[The problem]
Look through the data below and, wherever a line carries the word "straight", please copy that line.

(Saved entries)
-=-=-=-=-

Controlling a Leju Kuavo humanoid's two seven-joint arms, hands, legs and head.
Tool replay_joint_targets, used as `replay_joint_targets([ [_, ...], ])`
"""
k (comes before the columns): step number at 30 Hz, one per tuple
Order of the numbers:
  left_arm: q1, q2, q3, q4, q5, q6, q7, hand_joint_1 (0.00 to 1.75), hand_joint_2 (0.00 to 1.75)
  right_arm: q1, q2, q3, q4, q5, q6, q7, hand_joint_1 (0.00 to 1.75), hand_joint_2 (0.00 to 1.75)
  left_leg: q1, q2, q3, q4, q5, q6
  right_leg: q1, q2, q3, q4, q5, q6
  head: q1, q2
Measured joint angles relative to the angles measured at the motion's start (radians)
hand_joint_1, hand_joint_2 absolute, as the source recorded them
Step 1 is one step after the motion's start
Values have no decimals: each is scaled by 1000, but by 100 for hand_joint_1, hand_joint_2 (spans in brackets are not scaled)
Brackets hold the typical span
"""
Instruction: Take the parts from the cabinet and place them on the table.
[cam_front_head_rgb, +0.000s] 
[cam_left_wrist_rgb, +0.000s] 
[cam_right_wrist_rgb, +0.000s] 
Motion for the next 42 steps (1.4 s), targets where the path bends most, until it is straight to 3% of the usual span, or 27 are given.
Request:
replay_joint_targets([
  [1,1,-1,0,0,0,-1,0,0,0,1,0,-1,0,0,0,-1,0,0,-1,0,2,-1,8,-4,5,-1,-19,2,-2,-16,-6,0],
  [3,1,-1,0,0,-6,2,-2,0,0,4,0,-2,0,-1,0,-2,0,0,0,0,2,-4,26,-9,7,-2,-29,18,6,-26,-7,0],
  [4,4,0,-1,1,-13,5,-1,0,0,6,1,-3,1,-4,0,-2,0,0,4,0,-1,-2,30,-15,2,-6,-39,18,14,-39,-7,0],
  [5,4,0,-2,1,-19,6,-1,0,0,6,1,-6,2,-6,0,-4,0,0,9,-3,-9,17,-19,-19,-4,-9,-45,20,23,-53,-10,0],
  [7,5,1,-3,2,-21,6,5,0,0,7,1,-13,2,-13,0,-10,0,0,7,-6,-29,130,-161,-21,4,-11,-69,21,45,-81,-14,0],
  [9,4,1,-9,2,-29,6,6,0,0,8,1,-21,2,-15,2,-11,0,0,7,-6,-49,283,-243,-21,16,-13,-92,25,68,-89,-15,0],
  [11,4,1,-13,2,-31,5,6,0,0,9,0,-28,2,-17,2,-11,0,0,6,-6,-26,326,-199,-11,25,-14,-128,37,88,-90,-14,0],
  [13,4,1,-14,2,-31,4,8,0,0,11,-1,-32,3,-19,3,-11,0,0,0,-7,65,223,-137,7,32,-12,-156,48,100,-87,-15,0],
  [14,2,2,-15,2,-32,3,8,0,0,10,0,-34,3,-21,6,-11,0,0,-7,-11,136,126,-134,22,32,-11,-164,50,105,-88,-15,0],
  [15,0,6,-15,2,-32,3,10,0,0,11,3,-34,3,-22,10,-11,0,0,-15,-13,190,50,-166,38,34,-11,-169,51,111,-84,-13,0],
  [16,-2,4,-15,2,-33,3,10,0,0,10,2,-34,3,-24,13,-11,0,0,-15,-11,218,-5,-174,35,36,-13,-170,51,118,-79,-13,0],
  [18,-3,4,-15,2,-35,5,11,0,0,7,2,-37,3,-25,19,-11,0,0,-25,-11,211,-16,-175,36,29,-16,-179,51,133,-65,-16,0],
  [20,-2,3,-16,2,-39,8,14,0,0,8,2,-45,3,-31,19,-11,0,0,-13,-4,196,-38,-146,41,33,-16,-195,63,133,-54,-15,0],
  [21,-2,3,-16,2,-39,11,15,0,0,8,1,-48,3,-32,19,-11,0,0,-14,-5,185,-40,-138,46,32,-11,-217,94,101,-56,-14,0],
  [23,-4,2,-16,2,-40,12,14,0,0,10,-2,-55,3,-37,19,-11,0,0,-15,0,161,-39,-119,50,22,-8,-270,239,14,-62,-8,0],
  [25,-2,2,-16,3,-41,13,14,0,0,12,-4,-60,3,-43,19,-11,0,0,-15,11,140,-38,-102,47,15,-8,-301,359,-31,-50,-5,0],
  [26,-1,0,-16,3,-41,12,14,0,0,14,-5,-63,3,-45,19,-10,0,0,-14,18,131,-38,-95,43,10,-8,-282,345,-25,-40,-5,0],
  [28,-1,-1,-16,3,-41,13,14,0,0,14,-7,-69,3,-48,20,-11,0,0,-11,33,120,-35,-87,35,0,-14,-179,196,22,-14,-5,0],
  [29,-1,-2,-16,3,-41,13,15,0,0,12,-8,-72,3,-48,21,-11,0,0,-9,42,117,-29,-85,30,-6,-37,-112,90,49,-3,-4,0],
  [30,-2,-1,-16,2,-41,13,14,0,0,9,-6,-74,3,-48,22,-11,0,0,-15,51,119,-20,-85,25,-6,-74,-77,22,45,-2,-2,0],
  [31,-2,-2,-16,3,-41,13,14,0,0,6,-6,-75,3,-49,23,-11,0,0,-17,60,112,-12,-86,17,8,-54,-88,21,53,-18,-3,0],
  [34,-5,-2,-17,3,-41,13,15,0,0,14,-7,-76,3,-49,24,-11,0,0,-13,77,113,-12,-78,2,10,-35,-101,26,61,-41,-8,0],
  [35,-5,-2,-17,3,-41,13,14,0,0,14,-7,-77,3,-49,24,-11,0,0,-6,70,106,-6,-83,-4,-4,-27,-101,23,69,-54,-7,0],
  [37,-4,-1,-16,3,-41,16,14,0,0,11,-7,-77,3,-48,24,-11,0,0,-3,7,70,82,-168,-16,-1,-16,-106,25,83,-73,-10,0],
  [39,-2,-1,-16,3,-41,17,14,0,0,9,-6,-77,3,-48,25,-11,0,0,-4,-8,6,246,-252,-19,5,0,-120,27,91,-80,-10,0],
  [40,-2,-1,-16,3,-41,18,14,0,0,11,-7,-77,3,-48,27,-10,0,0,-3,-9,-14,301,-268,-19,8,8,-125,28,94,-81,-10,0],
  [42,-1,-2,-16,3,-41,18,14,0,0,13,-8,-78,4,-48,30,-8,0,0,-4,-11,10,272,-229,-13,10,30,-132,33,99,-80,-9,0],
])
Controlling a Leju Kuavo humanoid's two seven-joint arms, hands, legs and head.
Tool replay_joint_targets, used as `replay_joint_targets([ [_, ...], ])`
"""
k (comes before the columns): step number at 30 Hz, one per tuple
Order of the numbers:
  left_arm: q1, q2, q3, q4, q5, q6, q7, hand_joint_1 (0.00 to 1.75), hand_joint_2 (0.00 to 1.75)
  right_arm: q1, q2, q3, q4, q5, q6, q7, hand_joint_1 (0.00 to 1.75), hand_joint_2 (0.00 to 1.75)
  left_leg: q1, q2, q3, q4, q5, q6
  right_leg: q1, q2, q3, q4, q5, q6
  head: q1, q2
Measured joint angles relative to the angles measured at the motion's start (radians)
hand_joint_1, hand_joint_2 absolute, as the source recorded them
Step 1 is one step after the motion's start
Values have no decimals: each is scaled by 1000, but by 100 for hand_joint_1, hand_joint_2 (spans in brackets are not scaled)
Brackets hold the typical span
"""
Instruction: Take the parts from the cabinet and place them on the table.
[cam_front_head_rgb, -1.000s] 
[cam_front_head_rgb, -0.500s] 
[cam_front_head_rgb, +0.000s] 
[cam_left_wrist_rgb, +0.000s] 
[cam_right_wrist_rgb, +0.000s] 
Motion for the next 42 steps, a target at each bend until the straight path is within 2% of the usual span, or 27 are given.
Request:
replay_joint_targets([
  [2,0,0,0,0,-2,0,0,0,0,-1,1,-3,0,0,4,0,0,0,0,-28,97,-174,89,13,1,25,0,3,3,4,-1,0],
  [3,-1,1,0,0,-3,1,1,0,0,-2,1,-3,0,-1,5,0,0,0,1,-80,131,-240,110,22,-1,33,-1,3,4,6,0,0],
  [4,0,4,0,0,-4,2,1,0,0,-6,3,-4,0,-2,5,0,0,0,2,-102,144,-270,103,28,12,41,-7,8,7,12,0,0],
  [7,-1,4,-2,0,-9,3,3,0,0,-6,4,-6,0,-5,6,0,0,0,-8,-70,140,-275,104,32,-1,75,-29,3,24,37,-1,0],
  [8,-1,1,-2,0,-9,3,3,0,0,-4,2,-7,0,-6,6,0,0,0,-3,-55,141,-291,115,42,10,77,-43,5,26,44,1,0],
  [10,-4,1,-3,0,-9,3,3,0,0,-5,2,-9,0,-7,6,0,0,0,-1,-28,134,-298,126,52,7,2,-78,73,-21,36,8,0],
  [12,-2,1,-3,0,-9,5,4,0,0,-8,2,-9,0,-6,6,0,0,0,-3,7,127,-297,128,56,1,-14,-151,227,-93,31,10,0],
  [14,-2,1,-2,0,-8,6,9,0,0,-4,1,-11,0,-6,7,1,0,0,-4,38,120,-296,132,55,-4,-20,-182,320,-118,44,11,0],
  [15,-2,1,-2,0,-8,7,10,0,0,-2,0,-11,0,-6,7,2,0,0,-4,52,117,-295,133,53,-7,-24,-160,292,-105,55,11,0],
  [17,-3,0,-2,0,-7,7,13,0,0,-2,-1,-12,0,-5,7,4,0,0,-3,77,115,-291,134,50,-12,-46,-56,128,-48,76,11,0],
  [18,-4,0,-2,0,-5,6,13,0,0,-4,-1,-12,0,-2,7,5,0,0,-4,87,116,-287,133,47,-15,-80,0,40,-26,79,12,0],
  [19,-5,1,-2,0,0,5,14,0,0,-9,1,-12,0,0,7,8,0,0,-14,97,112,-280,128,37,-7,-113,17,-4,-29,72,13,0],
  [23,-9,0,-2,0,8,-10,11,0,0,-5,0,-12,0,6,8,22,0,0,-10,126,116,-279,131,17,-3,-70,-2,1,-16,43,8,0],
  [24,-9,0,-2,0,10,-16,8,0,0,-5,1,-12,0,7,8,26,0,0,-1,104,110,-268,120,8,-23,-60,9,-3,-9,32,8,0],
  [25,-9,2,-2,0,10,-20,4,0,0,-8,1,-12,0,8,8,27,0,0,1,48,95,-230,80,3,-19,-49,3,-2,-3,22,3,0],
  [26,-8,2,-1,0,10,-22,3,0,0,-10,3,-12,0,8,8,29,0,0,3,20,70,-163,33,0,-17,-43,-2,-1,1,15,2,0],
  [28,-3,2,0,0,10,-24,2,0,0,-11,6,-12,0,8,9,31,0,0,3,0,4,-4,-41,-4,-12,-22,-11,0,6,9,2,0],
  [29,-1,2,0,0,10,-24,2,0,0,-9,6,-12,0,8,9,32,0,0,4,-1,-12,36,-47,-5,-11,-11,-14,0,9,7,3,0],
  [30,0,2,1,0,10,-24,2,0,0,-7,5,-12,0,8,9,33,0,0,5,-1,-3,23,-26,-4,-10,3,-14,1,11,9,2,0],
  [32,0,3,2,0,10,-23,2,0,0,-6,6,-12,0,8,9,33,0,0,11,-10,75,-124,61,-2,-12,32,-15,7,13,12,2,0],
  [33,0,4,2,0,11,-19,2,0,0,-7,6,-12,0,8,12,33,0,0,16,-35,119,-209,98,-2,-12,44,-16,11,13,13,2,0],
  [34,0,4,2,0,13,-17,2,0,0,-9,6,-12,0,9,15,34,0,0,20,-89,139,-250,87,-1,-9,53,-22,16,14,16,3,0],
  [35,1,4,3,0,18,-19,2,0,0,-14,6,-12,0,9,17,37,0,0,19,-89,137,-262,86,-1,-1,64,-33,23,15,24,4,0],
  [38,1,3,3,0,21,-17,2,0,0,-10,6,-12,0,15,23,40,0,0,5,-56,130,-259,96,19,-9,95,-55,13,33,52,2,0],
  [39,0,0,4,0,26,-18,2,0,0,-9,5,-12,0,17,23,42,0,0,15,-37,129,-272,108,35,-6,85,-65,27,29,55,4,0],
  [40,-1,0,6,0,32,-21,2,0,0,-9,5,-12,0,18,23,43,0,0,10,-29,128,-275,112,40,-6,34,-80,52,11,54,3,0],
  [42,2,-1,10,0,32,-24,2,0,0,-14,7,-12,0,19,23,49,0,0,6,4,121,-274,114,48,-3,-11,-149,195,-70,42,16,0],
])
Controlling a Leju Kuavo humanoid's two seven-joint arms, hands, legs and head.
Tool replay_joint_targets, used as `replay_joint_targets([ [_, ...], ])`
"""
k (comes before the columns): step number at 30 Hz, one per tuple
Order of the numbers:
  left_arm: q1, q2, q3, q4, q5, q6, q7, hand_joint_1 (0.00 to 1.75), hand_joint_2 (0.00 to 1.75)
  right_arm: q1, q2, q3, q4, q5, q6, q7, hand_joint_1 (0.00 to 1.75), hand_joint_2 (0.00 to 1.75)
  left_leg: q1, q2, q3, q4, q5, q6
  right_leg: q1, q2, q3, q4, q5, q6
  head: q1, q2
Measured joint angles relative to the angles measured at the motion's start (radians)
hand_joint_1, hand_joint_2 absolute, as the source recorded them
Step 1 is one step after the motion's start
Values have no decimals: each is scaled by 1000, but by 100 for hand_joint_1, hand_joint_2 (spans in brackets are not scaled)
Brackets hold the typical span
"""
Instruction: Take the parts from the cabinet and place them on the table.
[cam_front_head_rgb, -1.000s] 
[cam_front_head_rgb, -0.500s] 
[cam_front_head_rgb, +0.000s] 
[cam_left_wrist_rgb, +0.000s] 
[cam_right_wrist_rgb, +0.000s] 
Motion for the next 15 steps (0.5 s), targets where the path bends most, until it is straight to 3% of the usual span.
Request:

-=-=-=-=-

[Exercise answer]
Motion for the next 42 steps (1.4 s), targets where the path bends most, until it is straight to 3% of the usual span, or 27 are given.
Motion for the next 42 steps, a target at each bend until the straight path is within 2% of the usual span, or 27 are given.
Motion for the next 15 steps (0.5 s), targets where the path bends most, until it is straight to 3% of the usual span.

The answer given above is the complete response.